When Ella Mae appeared at the window, there was no cheerful greeting, no welcoming smile. Only a glassy blank stare.
Katie’s heart sank. The Meinding and its practices had caught up with Ella Mae, too. Either that or the old woman had gone daft for sure.
A shadowy motion alerted her to the real reason for the vacant look in the faded hazel eyes. Behind her stood Mattie Beiler, shaking her head solemnly.
“I just came to say good-bye,” Katie called loudly enough to be heard through the door. “I’m leaving Hickory Hollow.” She turned and pointed toward the car. “That’s my Mam’s cousin, Lydia Miller. You probably remember her. . . .” Her voice trailed off when she looked back at the window and saw that Mattie was still standing there, glaring at her through the windowpane.
But it was the single tear tracking a path down the wrinkled lines of Ella Mae’s face that broke Katie’s heart. Reassured her, too. She was not alone in the world, after all.
“I’ll miss ya forever,” Katie blurted, choking back the blinding tears.
The Wise Woman blinked slowly, deliberately, then smiled the faintest smile, creating the familiar dimples. One of the family traits Katie had always loved.
One last, long look, and Katie turned and walked toward the waiting car.
————
Samuel pulled up his rocking chair near the cookstove, removed his socks and wiggled his toes, warming them as he waited for the noon meal. Rebecca felt the emptiness anew without Katie to help with the table setting, and she glanced over at her husband, who seemed to be settling easily into his daily routine.
Wonder how’s he managing, really?
she thought, turning her gaze to Samuel several times before announcing that dinner was ready.
The spot that had always been Katie’s at the big table seemed exceptionally bare in the light of day, even in spite of the fact that she had not sat there for the past ten days—since the shunning began. Still, Rebecca could not get used to it. She never would.
Casting a quick look over her shoulder, she fully expected to see the small table in the corner and was disturbed that she had not remembered seeing Samuel remove it—sometime last evening, maybe. Had she been so caught up in her own despair that she’d blocked it out of her mind?
“When did ya put away Katie’s table?” she asked Samuel, who was busy forking up the beef stew.
“Didn’t do anything with it,” he answered, stretching his neck to have a look at the vacant space.
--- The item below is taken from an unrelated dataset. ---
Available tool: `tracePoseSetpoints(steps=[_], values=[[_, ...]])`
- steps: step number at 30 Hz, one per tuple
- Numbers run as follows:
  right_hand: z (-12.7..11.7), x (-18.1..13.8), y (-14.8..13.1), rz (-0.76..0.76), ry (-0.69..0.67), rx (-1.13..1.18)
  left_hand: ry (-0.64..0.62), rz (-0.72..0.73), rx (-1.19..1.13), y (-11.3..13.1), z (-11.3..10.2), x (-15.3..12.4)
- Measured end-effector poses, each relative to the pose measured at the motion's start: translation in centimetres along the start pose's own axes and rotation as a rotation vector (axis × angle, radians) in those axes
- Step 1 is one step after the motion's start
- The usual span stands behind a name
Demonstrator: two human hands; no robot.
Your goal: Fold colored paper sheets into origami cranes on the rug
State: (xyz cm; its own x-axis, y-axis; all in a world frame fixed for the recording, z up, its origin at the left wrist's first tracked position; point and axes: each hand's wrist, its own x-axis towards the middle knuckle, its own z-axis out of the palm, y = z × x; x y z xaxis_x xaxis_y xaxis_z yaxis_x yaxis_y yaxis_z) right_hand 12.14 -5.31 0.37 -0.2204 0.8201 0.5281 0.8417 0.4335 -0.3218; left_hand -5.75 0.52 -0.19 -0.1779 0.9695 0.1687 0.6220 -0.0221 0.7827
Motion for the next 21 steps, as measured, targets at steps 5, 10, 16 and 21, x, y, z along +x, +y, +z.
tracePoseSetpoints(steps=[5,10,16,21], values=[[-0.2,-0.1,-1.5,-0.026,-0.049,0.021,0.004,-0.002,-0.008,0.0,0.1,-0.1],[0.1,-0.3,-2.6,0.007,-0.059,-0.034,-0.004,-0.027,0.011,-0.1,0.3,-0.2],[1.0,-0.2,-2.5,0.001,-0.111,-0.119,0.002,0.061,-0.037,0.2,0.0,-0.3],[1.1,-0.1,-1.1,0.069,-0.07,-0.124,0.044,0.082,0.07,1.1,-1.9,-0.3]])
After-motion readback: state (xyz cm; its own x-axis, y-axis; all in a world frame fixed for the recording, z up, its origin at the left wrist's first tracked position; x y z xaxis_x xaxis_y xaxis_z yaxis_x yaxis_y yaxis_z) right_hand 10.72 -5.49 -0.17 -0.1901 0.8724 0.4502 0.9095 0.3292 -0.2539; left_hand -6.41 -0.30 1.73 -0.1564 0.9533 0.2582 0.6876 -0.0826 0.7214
Rebecca pondered the situation while she cut the meat on her plate. Was she losing her mind?
Then the answer came to her, and she knew precisely what had happened. Katie herself had taken on the chore of folding up the table and putting it away in the cellar. A loving gesture for sure—one that Katie knew might soften the blow for her mother.
Rebecca started to tell Samuel what she was thinking, but her husband stopped her abruptly. “From this day on, there is not to be one word spoken about Katie in this house. We will not be speaking her name—not ever again!”
Startled and hurt, Rebecca jerked her head down. Her hands flew up over her eyes, hiding the quick tears. It was then that she felt Samuel’s warm hand on her arm. His hand remained there long after she’d regained her composure. And because of it, she felt comforted.